For the third family in your study, while a diagnosis was not reached, several conditions were ruled out. How important is this aspect of ‘ruling out’ in the diagnostic odyssey, and what role does multi-omics play in this process?

While a diagnosis was not reached for the third family in our study, the process of ruling out certain conditions is crucial in the diagnostic odyssey. By eliminating potential genetic culprits, we can narrow down the search space and focus on identifying the true underlying cause. It is also beneficial for the family to know that we have done a comprehensive investigation.  Multi-omic approaches play a vital role in this process by providing confidence that we aren’t missing something due to technological limitations. 

As the Assistant Director of the Molecular Genetics Core Facility at BCH, you emphasize the importance of centralized capabilities and user-friendly services. How does this approach enhance research and diagnostic outcomes?

Centralized capabilities and user-friendly services offered by the Molecular Genetics Core Facility at BCH enhance research and diagnostic outcomes by providing researchers and clinicians with access to state-of-the-art technologies and expertise. This approach streamlines workflows, facilitates collaboration, and ensures high-quality data generation and analysis.

Looking ahead, what are some of the emerging technologies or methods in genomics that you believe will significantly advance our ability to diagnose and understand rare diseases?

Emerging technologies such as single-cell sequencing, spatial transcriptomics, and CRISPR-based genome editing hold great promise for advancing our ability to diagnose and understand rare diseases.

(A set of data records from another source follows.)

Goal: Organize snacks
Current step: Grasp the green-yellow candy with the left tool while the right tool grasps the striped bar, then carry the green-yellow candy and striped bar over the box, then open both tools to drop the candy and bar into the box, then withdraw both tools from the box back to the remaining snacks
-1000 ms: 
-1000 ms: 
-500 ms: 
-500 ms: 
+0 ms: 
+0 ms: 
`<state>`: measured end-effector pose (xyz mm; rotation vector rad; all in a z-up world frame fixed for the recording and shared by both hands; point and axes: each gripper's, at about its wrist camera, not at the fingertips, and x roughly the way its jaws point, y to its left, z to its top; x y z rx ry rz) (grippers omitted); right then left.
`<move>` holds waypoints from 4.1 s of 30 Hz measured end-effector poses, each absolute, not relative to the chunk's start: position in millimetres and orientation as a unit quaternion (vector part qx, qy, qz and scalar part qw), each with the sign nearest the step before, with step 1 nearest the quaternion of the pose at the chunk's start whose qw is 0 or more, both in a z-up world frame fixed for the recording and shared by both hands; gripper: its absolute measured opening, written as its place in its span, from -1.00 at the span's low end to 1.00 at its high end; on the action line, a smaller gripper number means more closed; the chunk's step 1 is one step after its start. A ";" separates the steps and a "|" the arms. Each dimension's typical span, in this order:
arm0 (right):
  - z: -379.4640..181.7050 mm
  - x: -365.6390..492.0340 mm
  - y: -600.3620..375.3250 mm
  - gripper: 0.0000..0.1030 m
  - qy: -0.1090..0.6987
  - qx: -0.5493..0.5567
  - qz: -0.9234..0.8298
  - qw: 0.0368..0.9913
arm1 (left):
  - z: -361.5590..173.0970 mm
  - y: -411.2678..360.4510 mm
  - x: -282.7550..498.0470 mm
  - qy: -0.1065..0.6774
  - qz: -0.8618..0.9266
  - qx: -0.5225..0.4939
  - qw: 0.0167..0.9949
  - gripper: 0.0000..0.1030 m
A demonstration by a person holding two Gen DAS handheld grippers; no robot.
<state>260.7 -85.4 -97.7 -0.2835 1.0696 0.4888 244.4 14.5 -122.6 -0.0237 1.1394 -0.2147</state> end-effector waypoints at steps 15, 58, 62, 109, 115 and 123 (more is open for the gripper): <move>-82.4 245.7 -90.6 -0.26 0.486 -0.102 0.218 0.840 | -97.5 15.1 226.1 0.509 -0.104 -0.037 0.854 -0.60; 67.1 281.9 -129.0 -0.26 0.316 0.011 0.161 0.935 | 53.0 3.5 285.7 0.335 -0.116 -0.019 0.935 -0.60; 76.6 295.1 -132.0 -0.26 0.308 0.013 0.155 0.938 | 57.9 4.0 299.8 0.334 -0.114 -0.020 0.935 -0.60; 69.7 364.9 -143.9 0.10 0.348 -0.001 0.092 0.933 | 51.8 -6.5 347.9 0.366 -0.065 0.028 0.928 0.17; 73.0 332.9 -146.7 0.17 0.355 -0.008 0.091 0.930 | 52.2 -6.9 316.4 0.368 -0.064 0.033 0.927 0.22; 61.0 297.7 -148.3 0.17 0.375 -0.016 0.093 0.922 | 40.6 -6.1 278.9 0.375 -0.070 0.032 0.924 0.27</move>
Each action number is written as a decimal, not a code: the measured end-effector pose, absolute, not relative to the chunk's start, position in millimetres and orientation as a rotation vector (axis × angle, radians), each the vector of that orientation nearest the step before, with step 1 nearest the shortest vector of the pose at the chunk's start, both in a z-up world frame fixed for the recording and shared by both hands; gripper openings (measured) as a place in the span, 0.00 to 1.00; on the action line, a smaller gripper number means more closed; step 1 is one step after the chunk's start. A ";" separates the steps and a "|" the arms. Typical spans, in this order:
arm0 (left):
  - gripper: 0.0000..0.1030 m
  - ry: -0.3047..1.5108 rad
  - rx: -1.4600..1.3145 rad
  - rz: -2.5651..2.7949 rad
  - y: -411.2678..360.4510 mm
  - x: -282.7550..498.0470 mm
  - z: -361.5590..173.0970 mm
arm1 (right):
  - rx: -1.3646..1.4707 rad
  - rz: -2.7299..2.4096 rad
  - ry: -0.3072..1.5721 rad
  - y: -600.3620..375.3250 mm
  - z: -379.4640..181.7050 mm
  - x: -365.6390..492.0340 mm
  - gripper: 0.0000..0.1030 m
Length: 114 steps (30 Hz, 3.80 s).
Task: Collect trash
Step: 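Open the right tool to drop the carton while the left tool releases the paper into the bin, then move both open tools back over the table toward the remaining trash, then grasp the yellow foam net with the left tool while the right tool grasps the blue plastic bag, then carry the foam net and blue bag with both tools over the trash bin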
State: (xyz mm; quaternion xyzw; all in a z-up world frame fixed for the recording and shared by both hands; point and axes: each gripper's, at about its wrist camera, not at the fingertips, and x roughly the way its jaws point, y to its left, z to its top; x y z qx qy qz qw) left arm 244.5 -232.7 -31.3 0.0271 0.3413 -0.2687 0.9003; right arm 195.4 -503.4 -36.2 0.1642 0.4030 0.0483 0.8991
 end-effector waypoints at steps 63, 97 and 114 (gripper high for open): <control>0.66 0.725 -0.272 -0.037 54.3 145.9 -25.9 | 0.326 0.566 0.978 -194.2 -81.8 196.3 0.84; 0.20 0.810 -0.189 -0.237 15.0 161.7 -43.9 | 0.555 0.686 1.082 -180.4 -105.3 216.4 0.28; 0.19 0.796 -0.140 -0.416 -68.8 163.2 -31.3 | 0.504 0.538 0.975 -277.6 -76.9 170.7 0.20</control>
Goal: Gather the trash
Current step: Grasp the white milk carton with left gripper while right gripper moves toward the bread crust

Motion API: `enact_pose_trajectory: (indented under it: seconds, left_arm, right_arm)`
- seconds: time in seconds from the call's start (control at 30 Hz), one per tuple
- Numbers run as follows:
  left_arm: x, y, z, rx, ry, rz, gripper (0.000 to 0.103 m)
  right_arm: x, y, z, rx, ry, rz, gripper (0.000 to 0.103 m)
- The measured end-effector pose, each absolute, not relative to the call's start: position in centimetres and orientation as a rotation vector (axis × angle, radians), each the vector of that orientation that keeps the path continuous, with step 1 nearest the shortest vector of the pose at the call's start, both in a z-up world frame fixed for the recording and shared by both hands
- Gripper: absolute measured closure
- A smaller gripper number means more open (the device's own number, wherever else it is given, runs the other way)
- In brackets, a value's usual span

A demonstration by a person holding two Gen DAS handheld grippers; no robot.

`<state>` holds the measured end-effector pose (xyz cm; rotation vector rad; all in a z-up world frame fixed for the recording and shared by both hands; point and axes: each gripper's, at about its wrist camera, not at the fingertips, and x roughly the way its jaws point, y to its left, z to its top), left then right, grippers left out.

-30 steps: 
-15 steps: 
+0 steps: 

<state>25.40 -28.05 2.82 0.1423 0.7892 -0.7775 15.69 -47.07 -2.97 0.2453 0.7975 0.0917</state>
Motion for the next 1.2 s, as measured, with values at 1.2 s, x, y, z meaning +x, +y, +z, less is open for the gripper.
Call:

These methods enable us to probe the genetic and molecular underpinnings of diseases with unprecedented resolution and precision. It’s not enough to just “find a gene” anymore….now we want to know what to do next with that information.

Finally, for young scientists interested in pursuing a career in genetics and genomics, what advice would you give them, and how can they prepare to contribute to this rapidly evolving field?

My advice would be to cultivate a strong foundation in both biological sciences and computational methods. Stay curious, keep abreast of emerging technologies and methodologies, and seek out opportunities for interdisciplinary collaboration. Additionally, gaining hands-on experience in research and clinical settings can provide invaluable insights into the challenges and rewards of working in this rapidly evolving field.

Where can readers find more information?

About Catherine Brownstein, MPH, Ph.D.

Dr. Brownstein is an Assistant Professor in Pediatrics at Harvard Medical School and a Research Associate in the Division of Genetics and Genomics at Boston Children’s Hospital. As the Scientific Director for the Manton Center for Orphan Disease Research Gene Discovery Core, Dr. Brownstein has been instrumental in the elucidation of several new disease genes for conditions such as intellectual disability, nemaline myopathy, very early onset psychosis, SIDS, and hypophosphatemic rickets.

Dr. Brownstein is also the Assistant Director of the Molecular Genetics Core Facility at BCH. Molecular genomic techniques, instrumentation and interpretation of genomic information have become increasingly complex, necessitating a broad range of expertise normally outside the capabilities of a single laboratory.

The MGCF has centralized these capabilities into one convenient location that offers these genomic services to investigators at a reduced rate. These services are offered in a user-friendly manner, with an emphasis on timeliness, and efficiency.